Wow I hope Directv won't have to file Chapter 11 by not getting this $400 from a disabled 86 year old man.


----------



## MysteryMan (May 17, 2010)

n3vino said:


> Help them with what? Maybe because what you call the last minute is when they got to the point that they couldn't live by themselves anymore and that's when the relatives got involved. The elderly can function alone with limitations, but there comes a time when you have to draw the line and say, it's time to get them some care because they start deteriorating. We went through that with my Mother.


My wife's mother was a widow in her seventies and living alone when she was diagnosed with dementia. One can only imagine the fear she must have felt hearing her doctor tell her that. Unlike you and the OP we and my wife's family didn't wait for her to deteriorate before we stepped in. She was cared for and surrounded by her family during the twelve years it took that damn disease to rob her of her mind and end her life.


----------



## ChrisQ (Sep 8, 2007)

CCarncross said:


> Not moral vs legal anything, its a moral AND legal obligation to pay the bill...


You expect an 86 year old man with dementia to act on his moral obligation but it's ok for a multi-billion dollar corporation to ignore theirs.

Honestly that's what I expect out of them too. Occasionally we get surprised.


----------



## wahooq (Oct 19, 2011)

dont see a problem with the commitment being waived under those circumstances...


----------



## fireponcoal (Sep 26, 2009)

(Some)Hardcore DirecTV super fans telling people with dementia that they should be made to pay an ETF. Keep up the good work, you are true fans. No one will take away your badge. Wear it with pride for you are a fan of a TV Provider. Humanity 0%, DirecTV 100%.


----------



## 242424 (Mar 22, 2012)

That's going to leave a mark lol


----------



## wingrider01 (Sep 9, 2005)

fireponcoal said:


> (Some)Hardcore DirecTV super fans telling people with dementia that they should be made to pay an ETF. Keep up the good work, you are true fans. No one will take away your badge. Wear it with pride for you are a fan of a TV Provider. Humanity 0%, DirecTV 100%.


Guess it depends on if the condition was documented by a health care professional before they entered into the contract or after. That is the key point, had it with my dad - it was not documented and the fees with another company where required to be paid by the estate lawyers


----------



## timothy2001 (Jul 31, 2011)

I am pleased to report that DirectTV contacted me literally minutes after I contacted them and they absolutely did the right thing.

Thank you to all who provided input here even to those hardcases who appear not to understand that making exceptions to policy often makes very good business sense.

The company I work for reaps huge benefits in the form of increased revenue by being a *better business partner* than our competitors whom we take business from on a regular basis. Thats B2B but B2C works the same way.

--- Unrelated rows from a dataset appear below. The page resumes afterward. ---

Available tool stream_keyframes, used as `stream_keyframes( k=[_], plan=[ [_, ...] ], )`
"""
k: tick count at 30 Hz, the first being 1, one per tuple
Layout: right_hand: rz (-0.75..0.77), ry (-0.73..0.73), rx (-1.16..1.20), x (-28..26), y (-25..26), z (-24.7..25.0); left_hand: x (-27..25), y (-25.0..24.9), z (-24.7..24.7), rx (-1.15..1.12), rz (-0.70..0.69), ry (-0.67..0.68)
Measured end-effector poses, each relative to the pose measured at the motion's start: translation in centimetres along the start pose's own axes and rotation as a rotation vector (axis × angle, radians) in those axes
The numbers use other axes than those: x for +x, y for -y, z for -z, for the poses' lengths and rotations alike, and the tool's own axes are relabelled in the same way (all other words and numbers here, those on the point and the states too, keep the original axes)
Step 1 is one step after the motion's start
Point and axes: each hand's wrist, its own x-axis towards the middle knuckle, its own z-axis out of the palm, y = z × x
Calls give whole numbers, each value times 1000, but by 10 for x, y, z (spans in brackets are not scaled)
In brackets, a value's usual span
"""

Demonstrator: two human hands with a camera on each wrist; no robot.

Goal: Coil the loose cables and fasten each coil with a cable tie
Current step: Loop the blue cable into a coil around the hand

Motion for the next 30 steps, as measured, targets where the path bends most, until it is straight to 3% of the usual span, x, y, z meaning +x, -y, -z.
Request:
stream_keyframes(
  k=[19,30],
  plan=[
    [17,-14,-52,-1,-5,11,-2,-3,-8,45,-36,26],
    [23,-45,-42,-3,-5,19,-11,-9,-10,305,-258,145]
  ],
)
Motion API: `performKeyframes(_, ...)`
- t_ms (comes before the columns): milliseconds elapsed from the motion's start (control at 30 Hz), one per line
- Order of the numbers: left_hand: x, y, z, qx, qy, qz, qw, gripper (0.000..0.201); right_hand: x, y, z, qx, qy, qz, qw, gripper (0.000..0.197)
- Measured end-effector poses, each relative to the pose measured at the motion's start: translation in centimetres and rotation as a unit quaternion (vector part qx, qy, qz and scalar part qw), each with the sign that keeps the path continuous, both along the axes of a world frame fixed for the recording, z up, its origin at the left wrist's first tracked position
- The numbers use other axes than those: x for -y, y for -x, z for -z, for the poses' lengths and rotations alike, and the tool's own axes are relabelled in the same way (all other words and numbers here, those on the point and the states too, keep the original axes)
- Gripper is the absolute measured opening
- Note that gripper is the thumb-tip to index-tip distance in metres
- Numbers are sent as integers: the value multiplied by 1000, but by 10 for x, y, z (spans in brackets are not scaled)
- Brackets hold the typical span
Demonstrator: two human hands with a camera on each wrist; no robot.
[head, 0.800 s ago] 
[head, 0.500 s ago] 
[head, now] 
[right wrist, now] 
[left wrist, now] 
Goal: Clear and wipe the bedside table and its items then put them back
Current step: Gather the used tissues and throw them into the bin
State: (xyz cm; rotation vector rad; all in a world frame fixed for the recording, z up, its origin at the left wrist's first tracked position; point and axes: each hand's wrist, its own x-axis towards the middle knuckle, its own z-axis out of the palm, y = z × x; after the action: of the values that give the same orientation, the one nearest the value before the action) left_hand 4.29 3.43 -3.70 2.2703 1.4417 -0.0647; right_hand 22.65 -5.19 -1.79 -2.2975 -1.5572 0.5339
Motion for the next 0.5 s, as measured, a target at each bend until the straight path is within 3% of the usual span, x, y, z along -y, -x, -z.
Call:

Thank you very much DirectTV and I am sure if Uncle Rocky was aware of what just took place he would be very appreciative too. I am taking him to the bank tomorrow to deposit his Social Security and small pension check and will tell him the story but he won't remember it in five minutes. Whenever we take them anywhere he asks literally every few minutes, 'where are we going'?


----------



## jimmie57 (Jun 26, 2010)

timothy2001 said:


> I am pleased to report that DirectTV contacted me literally minutes after I contacted them and they absolutely did the right thing.
> 
> Thank you to all who provided input here even to those hardcases who appear not to understand that making exceptions to policy often makes very good business sense.
> 
> ...


Excellent. Thanks for the update.


----------



## studechip (Apr 16, 2012)

That's excellent news!


----------



## goinsleeper (May 23, 2012)

Didn't doubt for a minute that they would drop the ETF. Awesome to hear!


----------



## Tom Robertson (Nov 15, 2005)

timothy2001 said:


> I am pleased to report that DirectTV contacted me literally minutes after I contacted them and they absolutely did the right thing.
> 
> Thank you to all who provided input here even to those hardcases who appear not to understand that making exceptions to policy often makes very good business sense.
> 
> ...


Exactly! Better partner is more money. Sometimes not as quickly, yet in today's world of instant connections, doing the right thing means more now than ever. Glad you shared your experience with DIRECTV and how your company works.

Peace,
Tom


----------



## carl6 (Nov 16, 2005)

Timothy2001,

I'm glad you got a good resolution to this. Having a 94 year old mother with highly advanced dementia, the only thing I can add is that if you (or someone) does not already have general and medical powers of attorney for your uncle, it is absolutely time to get them. I wish you the very best over the next few years as you and your family deal with his hideous disease. There are several phases, each with it's own unique challenges.


----------



## Volatility (May 22, 2010)

Glad they dropped the ecf. I knew they would.


----------



## smitbret (Mar 27, 2011)

Tom Robertson said:


> That would be one opinion. Not a very polite or nice one. *Many companies understand that good will generates more income*. And bad will, hard line tactics gain a few hundred dollars. Penny wise, dollar foolish.
> 
> Peace,
> Tom


.

I think that used to be the case, but that doesn't work in America anymore. It is all about price, now. For 80% of America, brand loyalty is dead and no amount of goodwill changes any of that.

It's what happens with the destruction of the middle class and with the proliferation of entitlement ideals.


----------



## Mike Greer (Jan 20, 2004)

smitbret said:


> .
> 
> I think that used to be the case, but that doesn't work in America anymore. It is all about price, now. For 80% of America,* brand loyalty is dead *and no amount of goodwill changes any of that.
> 
> It's what happens with the destruction of the middle class and with the proliferation of entitlement ideals.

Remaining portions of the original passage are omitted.